In 2020, each home in Germany received an average of 63 shipments. It means more than one delivery per week. Every shipment must be taken manually by a logistics partner on the “last meters” and carried more or less far. The delivery companies work with their hubs from where they drive with their vehicles within the day to the addressees. Increasingly, drivers are skipping time-consuming stations. Can it go on like this?
- Too many
The distribution of shipments among several logistics partners is inconvenient for the shippers and the recipients. Each company has its approach to steer drivers, vehicles, procedures, and delivery points in the best possible way. As a result, many vehicles deliver to one customer per day. Each driver has its way of leaving packages and documenting acceptance – drivers are not afraid to sign on behalf of the customer or fill their systems with false status messages. Digitization indeed creates timely transparency. Still, misuse by drivers destroys this advantage (example message: Unfortunately, acceptance of your parcel has been refused. Therefore, your package will be returned to the sender.). - Automated non-contact
The quickest way to resolve a problem is for the addressees to contact the deliverer quickly. The assumption that recipients could contact the deliverer with just one click is one of the urban legends of the Internet age. Although providers offer online forms and a well-hidden telephone number to enable contact. All the customer gets is a well-worded standard message sent immediately to confirm receipt. However, it is automated feedback without any human participation. The spam folder in which the requests disappear cannot be traced. A phone call does not help either. Modern telephone systems provide lengthy verbal menus that need to be answered, only to end up waiting on hold until an employee picks and immediately hangs up. The whole thing now starts all over again. Remarkable is in this context DPD, who announces the upcoming waiting times every few minutes – 5 minutes in the beginning, then 14 minutes, then 1 minute, then 11 minutes, and so on. The end of the story is that the installed touchpoints are no longer contact points, but walls keep the customer away. - Inappropriate infrastructure
Undoubtedly, it is an advantage for the consumer society that people can order goods conveniently, from their sofa, and receive them in principle at the front door. ONE logistics partner would be much more sustainable – fewer appointments, less congestion, fewer differences, and more reliable delivery. As long as the recipients live in the countryside and have sufficient parking spaces in front of the house, stopping should not be critical – as long as it is delivered at all to the last, uneconomic corner. The risks and walking distances increase dramatically in inner cities since drivers are now consistently penalized for stopping in bike lanes or second row parking. It is even worse in traffic-congested centers. Since drivers have to distribute a lot of parcels in a very short time to get to their hourly wage, it can quickly happen that drivers simply do not deliver to complicated addresses because their standard run is jeopardized. Drivers’ inhibitions are already so low that in complex cases, they decide not to deliver – “I don’t have time to deliver there.” - Precarious employment
Delivery companies have few alternatives to spare money – first with salaries and then with vehicles. Permanent employees with a reasonable minimum wage are the most expensive way to provide a delivery network. Salaries range from up to 22% more than average, to even 10% less than the average (which explains why some parcels do not arrive reliably). The most favorable alternative for the parcel, express, and courier services is self-employed small biz owners. Here, the delivery companies benefit from the self-exploitation of the individual entrepreneurs. As a result, the black sheep drivers destroy the reputation of the delivery company at the touchpoint to the customer. With the current remuneration, it is understandable that the drivers take advantage of existing gaps. The dispatched companies support these relationships by placing orders with the cheapest suppliers.

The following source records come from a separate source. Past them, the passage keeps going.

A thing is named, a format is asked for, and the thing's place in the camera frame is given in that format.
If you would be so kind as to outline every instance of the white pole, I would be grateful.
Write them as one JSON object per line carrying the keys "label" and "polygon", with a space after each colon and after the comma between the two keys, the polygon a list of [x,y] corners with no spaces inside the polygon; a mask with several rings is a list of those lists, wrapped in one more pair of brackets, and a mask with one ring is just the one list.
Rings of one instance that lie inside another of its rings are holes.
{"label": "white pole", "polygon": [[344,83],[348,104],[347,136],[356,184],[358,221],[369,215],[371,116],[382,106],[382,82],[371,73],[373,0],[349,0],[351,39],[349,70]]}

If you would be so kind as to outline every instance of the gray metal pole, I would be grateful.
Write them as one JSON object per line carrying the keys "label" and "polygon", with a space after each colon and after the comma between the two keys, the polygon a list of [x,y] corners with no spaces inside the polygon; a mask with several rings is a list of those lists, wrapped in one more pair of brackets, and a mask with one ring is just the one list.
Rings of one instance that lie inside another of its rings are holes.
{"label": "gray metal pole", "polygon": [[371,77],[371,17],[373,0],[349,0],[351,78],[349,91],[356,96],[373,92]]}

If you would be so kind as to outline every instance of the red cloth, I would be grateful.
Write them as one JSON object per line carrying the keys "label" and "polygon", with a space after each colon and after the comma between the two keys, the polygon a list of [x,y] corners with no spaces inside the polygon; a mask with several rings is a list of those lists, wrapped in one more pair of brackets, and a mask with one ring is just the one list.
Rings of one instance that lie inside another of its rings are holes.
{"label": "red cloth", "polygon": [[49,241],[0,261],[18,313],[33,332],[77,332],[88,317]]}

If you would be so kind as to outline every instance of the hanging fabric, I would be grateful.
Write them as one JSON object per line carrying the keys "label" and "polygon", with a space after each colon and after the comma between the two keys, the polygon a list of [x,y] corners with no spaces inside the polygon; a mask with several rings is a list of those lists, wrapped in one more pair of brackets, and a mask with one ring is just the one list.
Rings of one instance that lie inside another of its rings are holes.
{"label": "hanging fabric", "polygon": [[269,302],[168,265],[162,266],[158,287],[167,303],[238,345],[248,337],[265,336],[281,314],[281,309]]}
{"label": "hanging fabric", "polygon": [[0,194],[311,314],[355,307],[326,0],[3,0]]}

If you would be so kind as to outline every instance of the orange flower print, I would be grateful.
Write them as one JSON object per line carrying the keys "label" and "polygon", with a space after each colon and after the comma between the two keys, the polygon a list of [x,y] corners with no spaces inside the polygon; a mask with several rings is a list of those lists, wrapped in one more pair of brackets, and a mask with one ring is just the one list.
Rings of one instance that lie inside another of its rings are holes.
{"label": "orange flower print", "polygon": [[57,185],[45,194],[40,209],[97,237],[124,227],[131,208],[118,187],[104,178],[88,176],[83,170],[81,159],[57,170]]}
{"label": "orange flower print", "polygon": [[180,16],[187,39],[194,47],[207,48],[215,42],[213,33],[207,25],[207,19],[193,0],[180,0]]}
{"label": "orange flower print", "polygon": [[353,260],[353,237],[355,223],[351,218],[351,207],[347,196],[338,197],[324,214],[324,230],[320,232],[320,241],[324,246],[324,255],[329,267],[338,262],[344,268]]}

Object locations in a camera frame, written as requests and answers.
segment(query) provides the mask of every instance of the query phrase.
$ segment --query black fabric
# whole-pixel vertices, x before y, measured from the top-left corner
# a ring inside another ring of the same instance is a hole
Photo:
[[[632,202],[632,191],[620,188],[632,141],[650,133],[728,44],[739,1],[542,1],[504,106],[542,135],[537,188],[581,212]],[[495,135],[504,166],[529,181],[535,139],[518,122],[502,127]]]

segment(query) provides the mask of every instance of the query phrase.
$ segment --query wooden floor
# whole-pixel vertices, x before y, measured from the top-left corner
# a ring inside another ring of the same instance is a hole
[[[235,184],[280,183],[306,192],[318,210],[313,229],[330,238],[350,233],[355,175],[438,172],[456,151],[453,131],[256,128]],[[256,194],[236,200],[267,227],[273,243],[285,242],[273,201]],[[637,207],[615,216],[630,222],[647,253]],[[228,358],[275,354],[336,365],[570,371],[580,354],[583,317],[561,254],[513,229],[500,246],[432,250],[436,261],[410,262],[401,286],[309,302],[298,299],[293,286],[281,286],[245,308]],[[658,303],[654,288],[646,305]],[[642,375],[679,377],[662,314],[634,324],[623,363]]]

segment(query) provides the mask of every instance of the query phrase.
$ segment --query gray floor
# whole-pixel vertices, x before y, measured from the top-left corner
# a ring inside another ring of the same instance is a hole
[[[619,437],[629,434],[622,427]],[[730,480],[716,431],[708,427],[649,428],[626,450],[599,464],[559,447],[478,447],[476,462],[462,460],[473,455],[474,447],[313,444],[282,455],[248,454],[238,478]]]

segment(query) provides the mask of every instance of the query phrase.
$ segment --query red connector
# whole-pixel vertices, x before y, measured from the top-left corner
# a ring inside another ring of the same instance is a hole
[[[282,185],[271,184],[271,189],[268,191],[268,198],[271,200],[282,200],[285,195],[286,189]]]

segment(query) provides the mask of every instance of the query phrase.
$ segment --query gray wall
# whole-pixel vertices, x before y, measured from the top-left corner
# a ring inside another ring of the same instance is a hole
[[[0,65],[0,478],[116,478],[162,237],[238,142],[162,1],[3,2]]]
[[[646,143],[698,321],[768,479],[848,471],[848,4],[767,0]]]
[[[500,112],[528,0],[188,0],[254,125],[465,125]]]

Bottom line: The brave new world of online commerce thrives on the glamour of websites. Easy navigation and ALWAYS the best prices encourage customers to buy. However, the backbone of it all is not the online presentation but the reliable supply chain. With multiple disparate service providers, sealing-off through automated touchpoints, difficult delivery infrastructure, and precarious workforce, this biz model is at risk. The pendulum of online commerce eventually reaches its maximum amplitude. When the pendulum swings back, the local shops will win back customers for lucrative goods. In the meantime, the big companies will follow Amazon’s lead and establish their internal delivery management, making drivers a committed part of the biz. Companies like DPD will disappear in the medium term. The black sheep make the most significant contribution to the impending end of independent logistics partners of drivers who optimize themselves and do not act in the interests of their company.